[DESCRIPTION OF THE TASK]: Lift out, unaltered, the lines of the material below between the line holding "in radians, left" and the line holding "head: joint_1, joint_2", counting both.

--------

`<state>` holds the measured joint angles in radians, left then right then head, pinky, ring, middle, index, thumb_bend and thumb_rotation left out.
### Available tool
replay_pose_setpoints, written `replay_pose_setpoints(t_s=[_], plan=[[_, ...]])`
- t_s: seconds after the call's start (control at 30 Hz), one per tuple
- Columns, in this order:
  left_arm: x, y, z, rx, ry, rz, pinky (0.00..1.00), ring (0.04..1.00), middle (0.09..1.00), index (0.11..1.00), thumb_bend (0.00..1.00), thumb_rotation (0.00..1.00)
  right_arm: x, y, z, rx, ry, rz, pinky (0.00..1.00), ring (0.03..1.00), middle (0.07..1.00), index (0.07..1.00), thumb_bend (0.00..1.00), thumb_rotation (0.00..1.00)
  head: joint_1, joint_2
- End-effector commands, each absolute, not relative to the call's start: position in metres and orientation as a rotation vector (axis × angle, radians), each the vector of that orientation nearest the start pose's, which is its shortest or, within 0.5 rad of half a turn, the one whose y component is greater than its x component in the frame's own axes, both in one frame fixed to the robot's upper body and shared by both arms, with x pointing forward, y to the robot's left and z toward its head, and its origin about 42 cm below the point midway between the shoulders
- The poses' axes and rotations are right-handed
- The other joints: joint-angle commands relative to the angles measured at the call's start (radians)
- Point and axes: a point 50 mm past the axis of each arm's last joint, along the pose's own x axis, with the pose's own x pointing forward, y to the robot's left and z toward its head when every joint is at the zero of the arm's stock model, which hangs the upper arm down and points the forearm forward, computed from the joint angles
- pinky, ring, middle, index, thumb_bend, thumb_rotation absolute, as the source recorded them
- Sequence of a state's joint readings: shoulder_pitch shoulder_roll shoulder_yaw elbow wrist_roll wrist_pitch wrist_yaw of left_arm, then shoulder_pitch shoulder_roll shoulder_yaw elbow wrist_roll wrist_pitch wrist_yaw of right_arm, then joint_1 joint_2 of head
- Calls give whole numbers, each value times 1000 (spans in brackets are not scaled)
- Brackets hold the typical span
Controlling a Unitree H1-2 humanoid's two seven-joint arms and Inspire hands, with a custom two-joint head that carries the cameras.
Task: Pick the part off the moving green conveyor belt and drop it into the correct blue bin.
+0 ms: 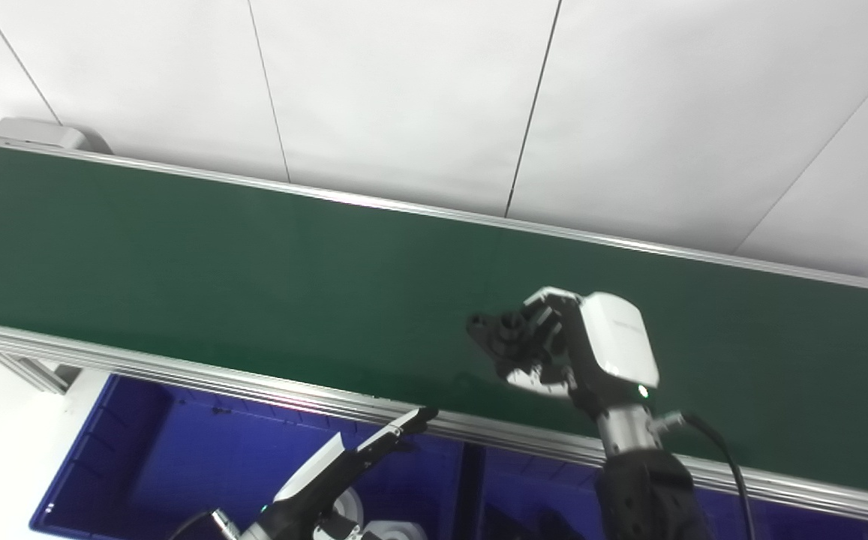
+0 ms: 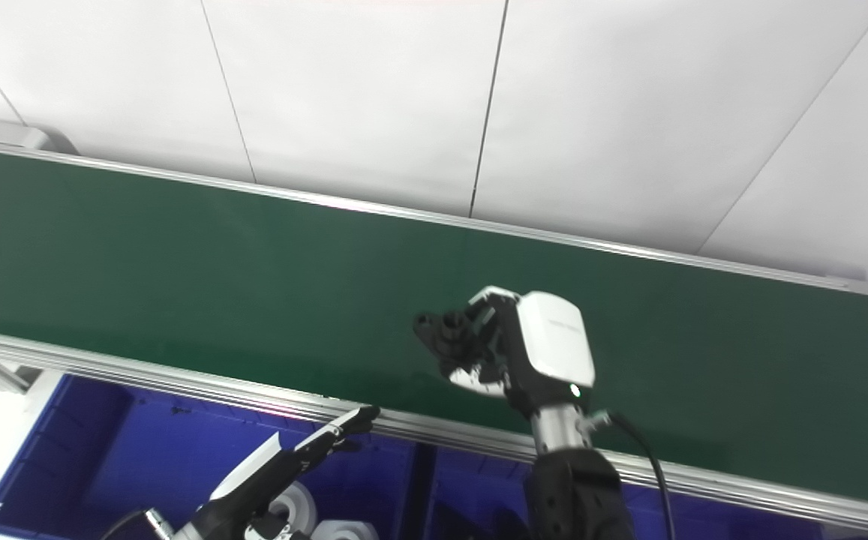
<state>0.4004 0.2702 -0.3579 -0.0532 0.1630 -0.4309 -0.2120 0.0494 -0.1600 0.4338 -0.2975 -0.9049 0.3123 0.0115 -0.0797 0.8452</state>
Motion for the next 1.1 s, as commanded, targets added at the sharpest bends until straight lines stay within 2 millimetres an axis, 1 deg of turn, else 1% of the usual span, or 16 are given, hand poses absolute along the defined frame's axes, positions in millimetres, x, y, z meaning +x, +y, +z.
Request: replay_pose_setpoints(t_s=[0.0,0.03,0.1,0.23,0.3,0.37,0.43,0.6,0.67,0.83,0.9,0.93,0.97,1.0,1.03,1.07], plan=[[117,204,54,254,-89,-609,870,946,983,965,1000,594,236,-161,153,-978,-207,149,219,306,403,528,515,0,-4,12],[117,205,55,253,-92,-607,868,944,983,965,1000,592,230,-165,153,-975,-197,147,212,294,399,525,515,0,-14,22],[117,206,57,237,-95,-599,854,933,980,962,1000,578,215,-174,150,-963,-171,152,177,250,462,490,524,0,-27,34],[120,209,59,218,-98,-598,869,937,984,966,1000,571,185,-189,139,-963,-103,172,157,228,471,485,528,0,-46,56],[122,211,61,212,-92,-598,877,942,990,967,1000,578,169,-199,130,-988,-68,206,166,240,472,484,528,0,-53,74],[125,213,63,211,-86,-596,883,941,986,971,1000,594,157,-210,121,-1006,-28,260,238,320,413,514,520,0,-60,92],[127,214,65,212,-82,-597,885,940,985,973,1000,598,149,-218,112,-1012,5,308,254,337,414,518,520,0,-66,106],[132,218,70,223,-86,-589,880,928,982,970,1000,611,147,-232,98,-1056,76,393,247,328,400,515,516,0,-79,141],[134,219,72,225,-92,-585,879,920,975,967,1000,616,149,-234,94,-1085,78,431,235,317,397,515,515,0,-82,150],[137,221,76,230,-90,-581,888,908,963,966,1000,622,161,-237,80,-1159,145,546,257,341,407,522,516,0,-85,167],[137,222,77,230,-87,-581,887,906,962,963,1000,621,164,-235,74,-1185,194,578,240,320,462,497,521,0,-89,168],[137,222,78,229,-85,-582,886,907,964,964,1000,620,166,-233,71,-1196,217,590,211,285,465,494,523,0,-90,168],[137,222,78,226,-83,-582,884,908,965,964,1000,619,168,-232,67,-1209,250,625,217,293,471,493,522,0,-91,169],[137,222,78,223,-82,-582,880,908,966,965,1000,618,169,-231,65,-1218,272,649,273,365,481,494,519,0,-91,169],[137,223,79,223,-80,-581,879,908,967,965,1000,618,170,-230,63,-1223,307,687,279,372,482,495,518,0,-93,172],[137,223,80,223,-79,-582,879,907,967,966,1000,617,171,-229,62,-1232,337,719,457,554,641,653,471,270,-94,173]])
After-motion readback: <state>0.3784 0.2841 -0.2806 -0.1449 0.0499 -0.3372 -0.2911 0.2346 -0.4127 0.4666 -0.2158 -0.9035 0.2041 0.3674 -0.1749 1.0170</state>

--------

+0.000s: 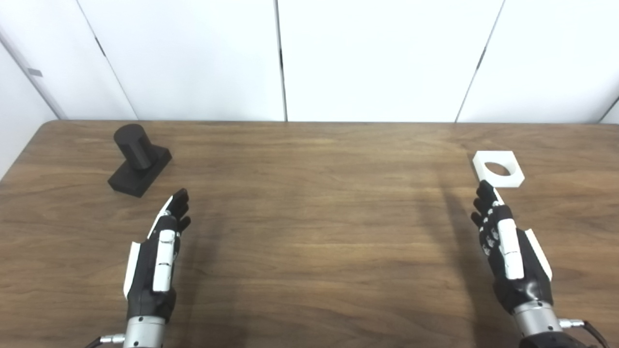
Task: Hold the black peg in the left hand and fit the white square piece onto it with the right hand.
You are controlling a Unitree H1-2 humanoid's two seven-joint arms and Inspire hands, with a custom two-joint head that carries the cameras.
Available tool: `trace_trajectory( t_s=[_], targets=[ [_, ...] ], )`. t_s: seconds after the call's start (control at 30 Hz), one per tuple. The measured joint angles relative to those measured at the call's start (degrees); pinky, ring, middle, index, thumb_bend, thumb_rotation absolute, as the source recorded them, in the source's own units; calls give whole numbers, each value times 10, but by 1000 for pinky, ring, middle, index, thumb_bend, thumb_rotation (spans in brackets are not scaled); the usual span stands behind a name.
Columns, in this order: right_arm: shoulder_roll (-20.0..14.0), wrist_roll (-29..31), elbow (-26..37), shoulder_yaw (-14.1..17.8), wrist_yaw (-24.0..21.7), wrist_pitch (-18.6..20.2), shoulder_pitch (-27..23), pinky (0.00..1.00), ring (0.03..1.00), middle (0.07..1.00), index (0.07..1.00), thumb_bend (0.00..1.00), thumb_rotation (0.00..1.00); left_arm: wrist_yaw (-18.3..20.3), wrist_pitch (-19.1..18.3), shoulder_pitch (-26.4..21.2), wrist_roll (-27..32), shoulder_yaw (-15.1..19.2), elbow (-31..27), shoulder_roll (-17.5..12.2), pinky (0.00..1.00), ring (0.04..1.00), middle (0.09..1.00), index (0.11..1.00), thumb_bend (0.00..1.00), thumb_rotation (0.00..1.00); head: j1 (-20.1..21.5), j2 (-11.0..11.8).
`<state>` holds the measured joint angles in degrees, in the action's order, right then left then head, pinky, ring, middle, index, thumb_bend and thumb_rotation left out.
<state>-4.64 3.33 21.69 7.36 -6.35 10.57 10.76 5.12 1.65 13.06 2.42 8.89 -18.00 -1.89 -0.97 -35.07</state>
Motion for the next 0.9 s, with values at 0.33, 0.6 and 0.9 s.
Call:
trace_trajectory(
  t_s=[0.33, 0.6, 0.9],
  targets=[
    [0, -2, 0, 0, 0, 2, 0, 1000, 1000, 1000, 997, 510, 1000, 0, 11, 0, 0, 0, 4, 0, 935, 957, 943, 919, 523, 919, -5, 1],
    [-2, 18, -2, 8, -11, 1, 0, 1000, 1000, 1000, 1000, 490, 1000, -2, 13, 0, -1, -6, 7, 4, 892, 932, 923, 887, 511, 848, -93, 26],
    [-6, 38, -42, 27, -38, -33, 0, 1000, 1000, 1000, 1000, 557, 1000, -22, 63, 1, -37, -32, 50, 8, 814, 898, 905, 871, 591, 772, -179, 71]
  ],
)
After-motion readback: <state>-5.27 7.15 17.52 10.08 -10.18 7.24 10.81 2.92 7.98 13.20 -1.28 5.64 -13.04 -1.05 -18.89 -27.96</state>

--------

[EXERCISE SOLUTION]:
`<state>` holds the measured joint angles in radians, left then right then head, pinky, ring, middle, index, thumb_bend and thumb_rotation left out.
### Available tool
replay_pose_setpoints, written `replay_pose_setpoints(t_s=[_], plan=[[_, ...]])`
- t_s: seconds after the call's start (control at 30 Hz), one per tuple
- Columns, in this order:
  left_arm: x, y, z, rx, ry, rz, pinky (0.00..1.00), ring (0.04..1.00), middle (0.09..1.00), index (0.11..1.00), thumb_bend (0.00..1.00), thumb_rotation (0.00..1.00)
  right_arm: x, y, z, rx, ry, rz, pinky (0.00..1.00), ring (0.03..1.00), middle (0.07..1.00), index (0.07..1.00), thumb_bend (0.00..1.00), thumb_rotation (0.00..1.00)
  head: joint_1, joint_2

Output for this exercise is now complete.